Diagram of three parallel conductor having current of magnitude $I$ is given below.

Figure (1)

Formula to calculate side of the square is,

$\begin{array}{c}x=\sqrt{a^2+a^2}\\ =\sqrt{2}a\end{array}$

Formula to calculate angle $\theta$

$\begin{array}{c}\theta ={\tan }^{-1}\left(\frac{a}{a}\right)\\ ={\tan }^{-1}\left(1\right)\\ ={45}^{°}\end{array}$

Formula to calculate magnetic field at point $A$ due to conductor 1,

$B_A{}_{{}_1}=\frac{{\mu }_{o}I}{2\pi r}$

Here

$I$ is current flowing through conductor.

$r$ is distance of the the point $A$ from conductors 1.

Substitute $\sqrt{2}a$ for $r\text{or}x$ in above equation

$\begin{array}{c}{B}_A{}_{{}_1}=\frac{{\mu }_{o}I}{2\pi \left(\sqrt{2}a\right)}\\ =\frac{{\mu }_{o}I}{2\sqrt{2}\pi a}\end{array}$

Formula to calculate magnetic field at point $A$ due to conductor 2

$B_{A_2}=\frac{{\mu }_{o}I}{2\pi r}$

Here

$I$ is current flowing through conductor.

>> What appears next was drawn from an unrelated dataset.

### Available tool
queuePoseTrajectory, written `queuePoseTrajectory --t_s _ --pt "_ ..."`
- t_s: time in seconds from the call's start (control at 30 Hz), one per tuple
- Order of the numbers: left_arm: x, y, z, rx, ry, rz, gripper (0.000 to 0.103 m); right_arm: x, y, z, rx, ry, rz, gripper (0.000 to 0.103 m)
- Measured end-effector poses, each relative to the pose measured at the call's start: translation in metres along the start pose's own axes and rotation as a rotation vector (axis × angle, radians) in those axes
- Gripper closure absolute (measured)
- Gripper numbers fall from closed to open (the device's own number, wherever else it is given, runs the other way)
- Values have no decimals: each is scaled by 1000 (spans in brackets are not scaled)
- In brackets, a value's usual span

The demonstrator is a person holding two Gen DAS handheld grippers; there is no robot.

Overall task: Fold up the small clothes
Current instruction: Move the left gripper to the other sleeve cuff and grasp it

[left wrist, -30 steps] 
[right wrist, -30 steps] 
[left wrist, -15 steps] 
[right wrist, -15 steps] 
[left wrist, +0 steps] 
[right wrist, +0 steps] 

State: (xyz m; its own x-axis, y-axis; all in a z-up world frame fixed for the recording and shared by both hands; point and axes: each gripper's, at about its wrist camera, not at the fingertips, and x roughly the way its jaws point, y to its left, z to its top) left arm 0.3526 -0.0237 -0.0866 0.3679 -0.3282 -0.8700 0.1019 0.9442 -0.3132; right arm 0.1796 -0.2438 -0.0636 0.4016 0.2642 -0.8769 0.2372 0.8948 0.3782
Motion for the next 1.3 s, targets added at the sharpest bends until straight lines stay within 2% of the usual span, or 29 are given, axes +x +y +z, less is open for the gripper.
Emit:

$r$ is distance of the the point $A$ from conductors.2

Substitute $\sqrt{2}a$ for $r\text{or}x$ in above equation

$\begin{array}{c}{B}_A{}_{{}_2}=\frac{{\mu }_{o}I}{2\pi \left(\sqrt{2}a\right)}\\ =\frac{{\mu }_{o}I}{2\sqrt{2}\pi a}\end{array}$

Formula to calculate magnetic field at point $A$ due to conductor 3,

$B_{A_3}=\frac{{\mu }_{o}I}{2\pi r}$

Here

$I$ is current flowing through conductor.

$r$ is distance of the the point $A$ from conductors 3.

Substitute $3a$ for $r\text{or}x$ in above equation

$\begin{array}{c}{B}_A{}_{{}_3}=\frac{{\mu }_{o}I}{2\pi \left(3a\right)}\\ =\frac{{\mu }_{o}I}{6\pi a}\end{array}$

Write the expression to calculate magnetic field at point $A$ due to conductors by summing in x-direction.

$\begin{array}{c}{\displaystyle \sum B_x=0}\\ B_{A_x}-B_{A_3}+B_{A_2}\cos \theta +B_{A_1}\cos \theta =0\\ B_{A_x}=B_{A_3}+B_{A_2}\cos \theta +B_{A_1}\cos \theta \end{array}$ (1)

Here,

$B_{A_1}$ is magnetic field at $A$ due to conductor 1.

$B_{A_2}$ is magnetic field at $A$ due to conductor 2.

$B_{A_3}$ is magnetic field at $A$ due to conductor 3.

Substitute $\frac{{\mu }_{o}I}{2\sqrt{2}\pi a}$ for $B_{A_{\text{1}}}\text{and}{B}_{A_{\text{2}}}$ and $\frac{{\mu }_{o}I}{6\pi a}$ for $B_{A_3}$ and ${45}^{°}$ for $\theta$ in equation (1).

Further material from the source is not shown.